Sarita can see him scanning her face. As of late, she has been alternating between ferocious vibrancy and quivering nausea. Right now, she must be pale. She takes a seat across from him and reaches for the book, which he hands to her. She turns the pages idly. “If we go to France, I’m going to have to do better with my French. I keep lapsing into Spanish and everyone thinks I’m odd.”
“Maybe you are.”
“Well, I definitely am. But how are you?
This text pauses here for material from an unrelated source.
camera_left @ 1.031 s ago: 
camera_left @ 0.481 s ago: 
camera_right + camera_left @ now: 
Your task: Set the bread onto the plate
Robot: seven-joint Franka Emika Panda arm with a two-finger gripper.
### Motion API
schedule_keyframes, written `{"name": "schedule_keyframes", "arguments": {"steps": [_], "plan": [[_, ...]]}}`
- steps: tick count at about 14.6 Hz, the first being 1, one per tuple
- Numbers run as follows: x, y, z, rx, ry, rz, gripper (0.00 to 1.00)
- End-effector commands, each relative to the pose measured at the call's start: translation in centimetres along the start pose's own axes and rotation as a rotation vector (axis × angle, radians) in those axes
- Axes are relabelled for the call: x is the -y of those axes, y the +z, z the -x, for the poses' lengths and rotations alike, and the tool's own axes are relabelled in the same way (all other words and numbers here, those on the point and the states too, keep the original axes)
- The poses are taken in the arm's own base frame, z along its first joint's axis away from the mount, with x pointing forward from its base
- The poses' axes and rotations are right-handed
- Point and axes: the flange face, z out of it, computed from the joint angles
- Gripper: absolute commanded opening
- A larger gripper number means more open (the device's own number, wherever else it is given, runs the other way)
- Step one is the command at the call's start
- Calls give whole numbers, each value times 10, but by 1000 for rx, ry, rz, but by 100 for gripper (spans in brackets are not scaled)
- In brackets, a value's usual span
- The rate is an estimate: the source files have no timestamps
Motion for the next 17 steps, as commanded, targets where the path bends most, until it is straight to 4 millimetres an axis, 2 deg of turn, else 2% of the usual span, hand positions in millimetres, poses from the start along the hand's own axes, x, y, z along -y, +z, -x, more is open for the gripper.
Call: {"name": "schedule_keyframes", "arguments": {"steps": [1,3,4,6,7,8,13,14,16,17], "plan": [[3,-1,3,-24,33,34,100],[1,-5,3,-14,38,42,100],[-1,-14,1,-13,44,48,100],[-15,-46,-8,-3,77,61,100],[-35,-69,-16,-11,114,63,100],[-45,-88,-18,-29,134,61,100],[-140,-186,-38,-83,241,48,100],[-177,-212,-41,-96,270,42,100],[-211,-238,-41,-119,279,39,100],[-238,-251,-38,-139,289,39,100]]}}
How’s the ‘recuperation’?”
“If this is illness, I don’t care to get better.”
“How are you sleeping?”
“You know, it’s strange,” he says. “I could have sworn that I heard someone in the hallway last night, walking around, opening and shutting doors. Could it have been one of the children?”
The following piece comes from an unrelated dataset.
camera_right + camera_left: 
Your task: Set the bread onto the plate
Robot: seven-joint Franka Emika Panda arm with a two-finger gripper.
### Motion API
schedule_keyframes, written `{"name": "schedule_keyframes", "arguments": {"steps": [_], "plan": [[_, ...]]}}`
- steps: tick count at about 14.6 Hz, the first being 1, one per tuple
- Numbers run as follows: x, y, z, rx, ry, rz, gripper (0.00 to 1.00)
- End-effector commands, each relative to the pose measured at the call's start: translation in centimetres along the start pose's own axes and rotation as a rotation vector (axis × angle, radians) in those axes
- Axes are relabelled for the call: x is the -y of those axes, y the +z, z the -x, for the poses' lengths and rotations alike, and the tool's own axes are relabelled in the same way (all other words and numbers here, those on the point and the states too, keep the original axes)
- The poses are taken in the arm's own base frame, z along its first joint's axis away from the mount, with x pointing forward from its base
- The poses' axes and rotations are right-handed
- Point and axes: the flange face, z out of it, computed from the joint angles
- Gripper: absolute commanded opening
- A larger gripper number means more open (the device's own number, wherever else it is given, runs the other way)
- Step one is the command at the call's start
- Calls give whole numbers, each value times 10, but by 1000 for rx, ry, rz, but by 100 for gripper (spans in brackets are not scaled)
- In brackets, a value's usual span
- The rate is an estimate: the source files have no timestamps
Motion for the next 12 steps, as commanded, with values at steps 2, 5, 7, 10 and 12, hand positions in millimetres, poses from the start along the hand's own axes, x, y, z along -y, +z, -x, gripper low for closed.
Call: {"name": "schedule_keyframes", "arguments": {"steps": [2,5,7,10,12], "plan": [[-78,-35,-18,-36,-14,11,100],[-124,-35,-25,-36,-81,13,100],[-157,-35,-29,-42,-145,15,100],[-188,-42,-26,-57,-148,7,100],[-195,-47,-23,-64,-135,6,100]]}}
“Not over there,” says Sarita. She widens her eyes dramatically. “But we do have a ghost, Sir John Hippisley the last of the Lambourn Hippisleys. He defrauded the church and townspeople of quite a bit of money and it’s rumored that he murdered a servant. But I wouldn’t worry about him. They say he’s quite remorseful. And no one’s seen him, although Ticker has been known to start growling when there’s nothing there.”
“Well, Sir John is welcome to my company, as long as he doesn’t need anything.”
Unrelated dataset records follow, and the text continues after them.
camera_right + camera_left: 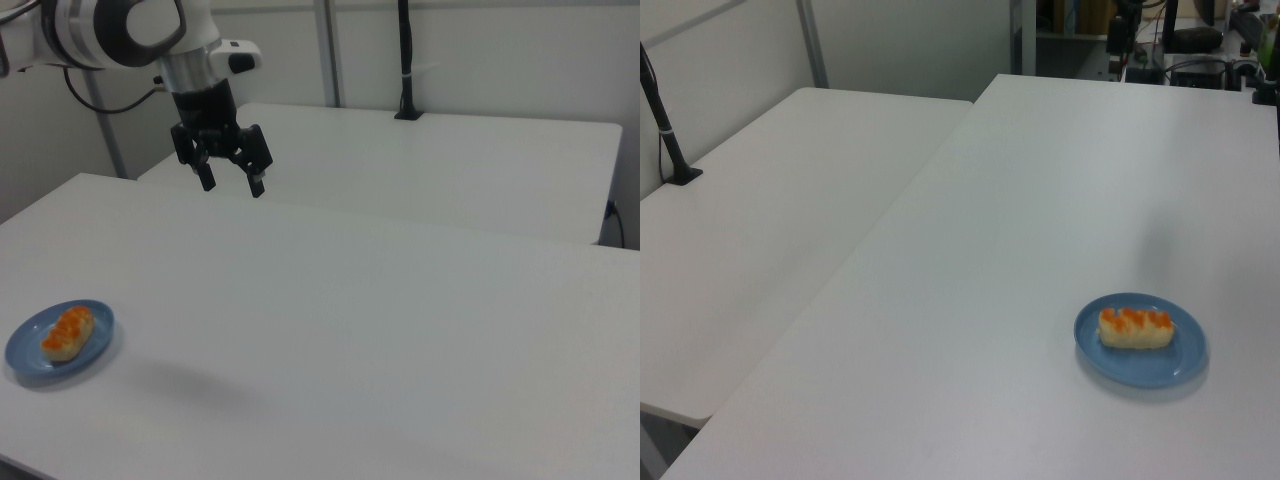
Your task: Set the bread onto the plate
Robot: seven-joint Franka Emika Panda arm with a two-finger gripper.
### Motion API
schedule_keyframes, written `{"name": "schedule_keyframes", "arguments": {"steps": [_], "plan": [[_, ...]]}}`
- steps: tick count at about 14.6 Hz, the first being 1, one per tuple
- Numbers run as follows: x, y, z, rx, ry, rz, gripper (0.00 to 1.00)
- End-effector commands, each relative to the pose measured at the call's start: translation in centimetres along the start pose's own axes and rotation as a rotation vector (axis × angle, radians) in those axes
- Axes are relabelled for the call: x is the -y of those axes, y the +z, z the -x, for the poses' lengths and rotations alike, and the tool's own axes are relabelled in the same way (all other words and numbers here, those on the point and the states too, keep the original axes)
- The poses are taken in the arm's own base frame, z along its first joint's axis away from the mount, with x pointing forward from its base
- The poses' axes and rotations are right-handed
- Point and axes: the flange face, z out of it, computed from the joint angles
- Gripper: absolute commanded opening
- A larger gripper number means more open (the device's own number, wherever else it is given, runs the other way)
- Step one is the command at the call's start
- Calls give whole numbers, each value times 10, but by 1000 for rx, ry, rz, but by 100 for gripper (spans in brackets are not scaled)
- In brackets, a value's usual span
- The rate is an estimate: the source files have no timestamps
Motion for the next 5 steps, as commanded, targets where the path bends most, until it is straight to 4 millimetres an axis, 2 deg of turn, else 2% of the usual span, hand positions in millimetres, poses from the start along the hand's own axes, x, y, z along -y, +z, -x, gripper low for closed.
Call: {"name": "schedule_keyframes", "arguments": {"steps": [1,5], "plan": [[-4,-16,10,-18,-15,1,100],[-3,-16,10,-18,-16,0,100]]}}
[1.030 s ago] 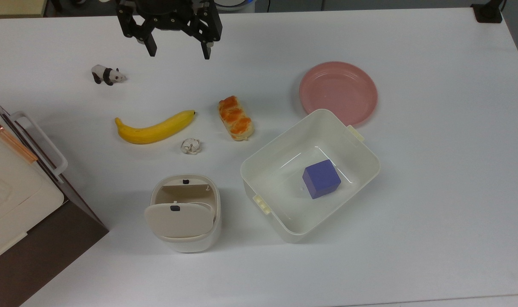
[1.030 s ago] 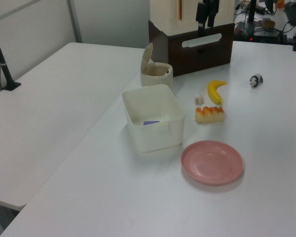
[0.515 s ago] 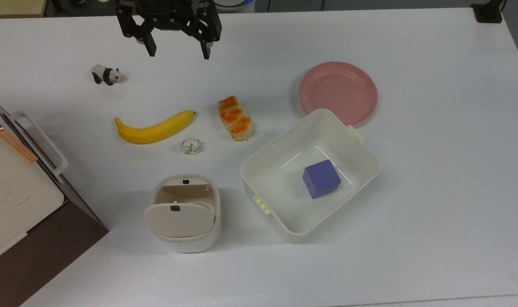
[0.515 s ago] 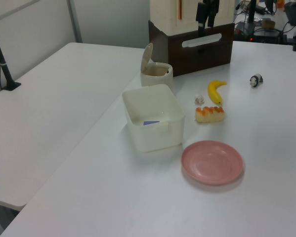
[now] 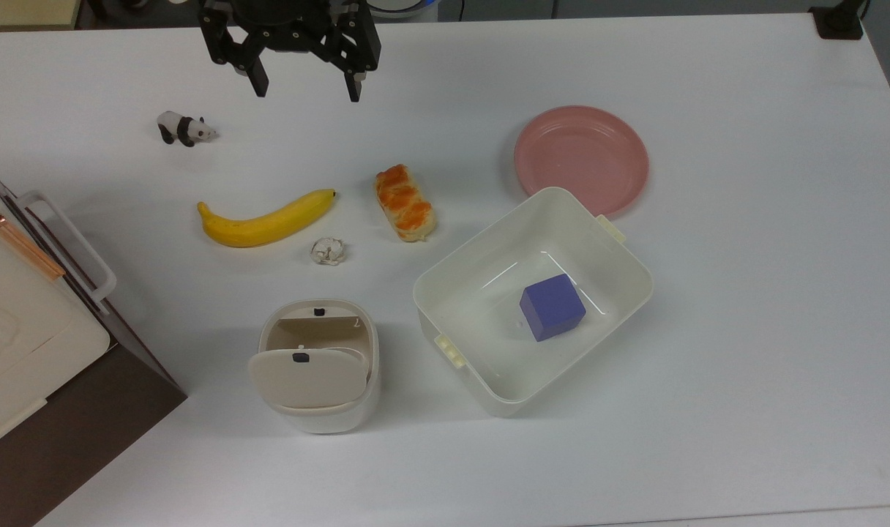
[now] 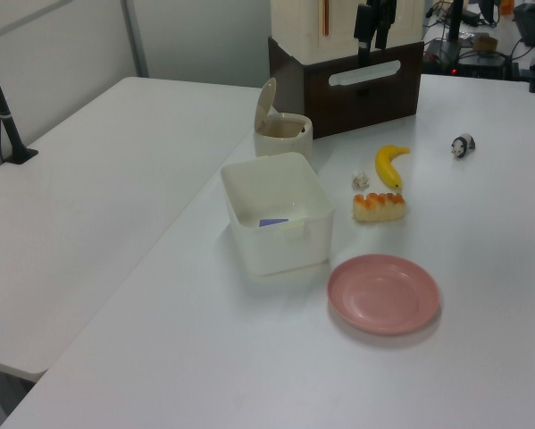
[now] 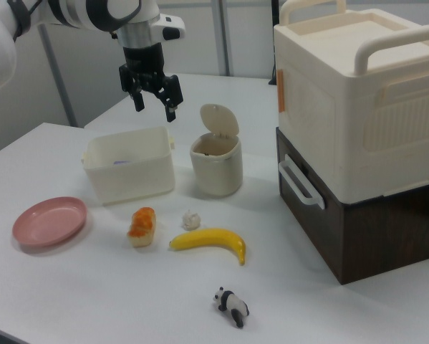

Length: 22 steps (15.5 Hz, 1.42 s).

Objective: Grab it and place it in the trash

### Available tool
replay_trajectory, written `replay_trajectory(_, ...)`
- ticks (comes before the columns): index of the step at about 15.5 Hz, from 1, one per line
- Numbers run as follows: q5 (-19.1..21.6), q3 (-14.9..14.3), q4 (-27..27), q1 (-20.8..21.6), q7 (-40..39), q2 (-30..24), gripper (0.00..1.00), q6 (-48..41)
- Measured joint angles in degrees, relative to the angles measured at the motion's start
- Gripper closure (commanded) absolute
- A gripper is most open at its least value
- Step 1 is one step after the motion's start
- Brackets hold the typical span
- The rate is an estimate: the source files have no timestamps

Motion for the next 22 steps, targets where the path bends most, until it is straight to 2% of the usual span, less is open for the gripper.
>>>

She senses that Casement wants to talk but is not sure how to proceed. He’s one of those men who assume one knows all there is to know about him, and as a result she knows very little. “You are recuperating,” she says, “or perhaps your consular work has made you crave solitude?”
“Not solitude as much as this sort of company.”
He is so very polite and charming. What if she were to resist? “So where to, after you’ve tired of your friends? Is it back to Lorenço Marques?”
“I hope not. That was a ridiculous posting. The only reason I was there was that a great number of other British subjects were also there—and without good reason. I believe that the English go to Portuguese East Africa with the express intention of having problems. They go to be extorted by the local officials, or have their crates stolen, or to come down with malaria.”
“What does that have to do with you?”
“Everything. I’m the man standing at the edge of the world who says, ‘Go home before this place kills you.’ And if they’re smart, they listen.”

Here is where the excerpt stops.